**Work item:**
Take every line from the listing below that includes "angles" and copy it.

⁂

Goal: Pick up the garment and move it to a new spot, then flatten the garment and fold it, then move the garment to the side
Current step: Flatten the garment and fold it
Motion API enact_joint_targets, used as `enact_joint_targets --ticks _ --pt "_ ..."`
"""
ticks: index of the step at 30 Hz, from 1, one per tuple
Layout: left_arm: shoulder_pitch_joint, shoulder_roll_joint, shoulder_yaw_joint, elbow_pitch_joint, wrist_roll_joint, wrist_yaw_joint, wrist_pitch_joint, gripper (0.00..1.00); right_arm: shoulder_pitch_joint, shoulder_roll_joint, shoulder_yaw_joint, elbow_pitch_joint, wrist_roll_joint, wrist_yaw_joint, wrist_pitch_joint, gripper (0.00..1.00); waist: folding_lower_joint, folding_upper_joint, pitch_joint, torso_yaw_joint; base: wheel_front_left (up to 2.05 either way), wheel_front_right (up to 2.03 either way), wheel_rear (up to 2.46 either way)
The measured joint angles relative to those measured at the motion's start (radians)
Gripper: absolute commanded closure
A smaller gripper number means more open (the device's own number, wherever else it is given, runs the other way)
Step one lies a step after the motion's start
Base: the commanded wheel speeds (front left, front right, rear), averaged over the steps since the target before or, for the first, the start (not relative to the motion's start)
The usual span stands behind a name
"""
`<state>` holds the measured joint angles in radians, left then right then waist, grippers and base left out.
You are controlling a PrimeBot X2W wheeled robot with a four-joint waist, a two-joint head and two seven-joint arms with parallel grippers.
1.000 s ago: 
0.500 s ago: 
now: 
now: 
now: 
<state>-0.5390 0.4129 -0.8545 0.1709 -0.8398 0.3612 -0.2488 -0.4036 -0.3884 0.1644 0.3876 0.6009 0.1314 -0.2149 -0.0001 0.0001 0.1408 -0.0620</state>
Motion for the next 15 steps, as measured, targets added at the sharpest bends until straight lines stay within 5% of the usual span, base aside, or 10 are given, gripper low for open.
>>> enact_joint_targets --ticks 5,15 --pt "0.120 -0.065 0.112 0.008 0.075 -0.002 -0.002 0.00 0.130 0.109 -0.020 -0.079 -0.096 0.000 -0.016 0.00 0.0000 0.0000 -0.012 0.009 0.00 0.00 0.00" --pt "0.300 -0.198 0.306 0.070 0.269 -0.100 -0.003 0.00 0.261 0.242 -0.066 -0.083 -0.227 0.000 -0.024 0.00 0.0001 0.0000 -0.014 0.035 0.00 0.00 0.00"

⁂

**Worked solution:**
The measured joint angles relative to those measured at the motion's start (radians)
`<state>` holds the measured joint angles in radians, left then right then waist, grippers and base left out.

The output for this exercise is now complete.